Pruning and the deep double descent

September 27, 2023

Keywords:	machine learning, deep learning, double descent, generalization, pruning, model compression
Prerequisites:	Deep Learning
Difficulty:	Medium/Hard (M.Sc.). Not suitable for B.Sc.

Abstract

The deep double descent (DD) phenomenon is a pattern observed when training deep neural networks (DNNs) with different complexity on the same dataset. As the complexity (usually approximated with the number of parameter) increases, the test loss decreases, then, after attaining a minimum, it grows again, while the training loss keeps decreasing: up to this point, it conforms to the classical bias-variance tradeoff, which states that too complex/variable models have trouble generalizing, thus ending up overfitting. However, DNNs usually showcase a remarkable behavior: further increasing complexity causes the test loss to peak (interpolation threshold, IT), after which it decreases again, even at lower levels than the previous minimum, as it can be appreciated in the figure below: figure showcasing the deep double descent Double descent in a two-layer neural network, provided by HaeB under the license CC BY.

Pruning is a common strategy employed to reduce the number of parameters in a machine learning model. Pruning is employed mainly for two goals: (a) reduce the size of a model for a smaller memory footprint, or (b) to act as a regularizer, since often DNNs which are pruned at a shallow level tend to perform better than their dense counterparts. Specifically, dense-to-sparse pruning requires a baseline dense model to be fully trained, after which pruning is applied to reach the target sparsity, and the DNN is trained or finetuned again to recover for a potential decrease in accuracy.
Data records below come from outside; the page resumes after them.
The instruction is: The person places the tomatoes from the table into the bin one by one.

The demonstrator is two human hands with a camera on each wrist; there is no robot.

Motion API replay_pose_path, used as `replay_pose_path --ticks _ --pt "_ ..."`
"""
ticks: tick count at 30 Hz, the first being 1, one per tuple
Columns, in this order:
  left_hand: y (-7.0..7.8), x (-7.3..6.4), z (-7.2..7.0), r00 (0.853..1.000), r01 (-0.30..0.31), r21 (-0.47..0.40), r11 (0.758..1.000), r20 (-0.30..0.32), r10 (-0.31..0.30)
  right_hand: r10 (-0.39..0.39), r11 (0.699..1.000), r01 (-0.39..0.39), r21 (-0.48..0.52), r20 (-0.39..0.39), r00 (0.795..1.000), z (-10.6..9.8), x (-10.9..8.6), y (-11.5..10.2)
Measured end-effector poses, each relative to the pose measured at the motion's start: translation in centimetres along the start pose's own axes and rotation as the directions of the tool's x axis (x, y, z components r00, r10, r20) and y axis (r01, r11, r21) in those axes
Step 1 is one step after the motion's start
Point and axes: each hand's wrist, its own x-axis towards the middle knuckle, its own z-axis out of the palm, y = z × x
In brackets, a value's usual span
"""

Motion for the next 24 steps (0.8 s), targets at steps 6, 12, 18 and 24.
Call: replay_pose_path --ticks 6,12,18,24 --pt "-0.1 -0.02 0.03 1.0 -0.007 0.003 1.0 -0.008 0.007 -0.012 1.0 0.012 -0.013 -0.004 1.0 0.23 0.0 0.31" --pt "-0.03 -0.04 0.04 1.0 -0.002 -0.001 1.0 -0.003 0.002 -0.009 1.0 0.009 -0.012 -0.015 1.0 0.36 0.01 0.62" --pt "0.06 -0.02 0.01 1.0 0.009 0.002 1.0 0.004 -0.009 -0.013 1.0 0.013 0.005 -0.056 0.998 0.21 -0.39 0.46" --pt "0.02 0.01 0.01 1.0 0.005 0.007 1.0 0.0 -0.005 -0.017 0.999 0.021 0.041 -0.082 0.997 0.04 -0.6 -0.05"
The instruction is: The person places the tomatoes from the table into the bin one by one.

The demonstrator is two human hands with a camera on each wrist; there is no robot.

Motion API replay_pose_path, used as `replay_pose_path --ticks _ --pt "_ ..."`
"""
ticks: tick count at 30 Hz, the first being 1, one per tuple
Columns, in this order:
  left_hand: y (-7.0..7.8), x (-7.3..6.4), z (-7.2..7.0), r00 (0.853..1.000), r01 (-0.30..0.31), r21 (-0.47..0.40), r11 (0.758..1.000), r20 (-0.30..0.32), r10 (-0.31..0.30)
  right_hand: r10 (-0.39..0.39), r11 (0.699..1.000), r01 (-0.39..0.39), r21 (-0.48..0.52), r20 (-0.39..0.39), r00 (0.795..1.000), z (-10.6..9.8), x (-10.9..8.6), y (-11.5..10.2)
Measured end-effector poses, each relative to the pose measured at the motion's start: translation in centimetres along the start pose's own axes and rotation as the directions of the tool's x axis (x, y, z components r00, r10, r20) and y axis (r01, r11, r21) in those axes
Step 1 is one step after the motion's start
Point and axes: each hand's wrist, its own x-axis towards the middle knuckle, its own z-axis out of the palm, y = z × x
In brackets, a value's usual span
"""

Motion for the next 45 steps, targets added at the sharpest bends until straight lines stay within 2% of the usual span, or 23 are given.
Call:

Despite there being already several works identifying ties between DD and pruning, there still remains unexplored areas. For instance, what happens when we prune a model which is exactly in, or close to, the IT? Does this critical state acts as a bad starting point for pruning a DNN, or can the model recover from it? If the pruned model shows a recovery, does it follow somehow the trajectory of the DD curve backwards, or is the observed trend different?

Required work

Literature review on the concept of DD
Literature review on pruning
Pick multiple datasets, possibly one simple (not MNIST), one medium (e.g., CIFAR10), and one hard (e.g., Tiny-Imagenet or CIFAR100).
Try to reproduce the DD phenomenon on the simple dataset
Identify a set of checkpoints around the IT, then apply (iterative) pruning to the models with these weights configurations
(control sample) Apply pruning also to other weights configuration before/after the IT
Analyze the data

Relevant literature

Initial article presenting the DD phenomenon: Deep double descent. OpenAI. 2019.
Introduction to modern pruning in DNNs: Shiwei & Zhangyang. Ten Lessons We Have Learned in the New “Sparseland”: A Short Handbook for Sparse Neural Network Researchers. ArXiV. 2023.
One work analyzing ties between DD and pruning: He et al Sparse Double Descent: Where Network Pruning Aggravates Overfitting. PMLR. 2022.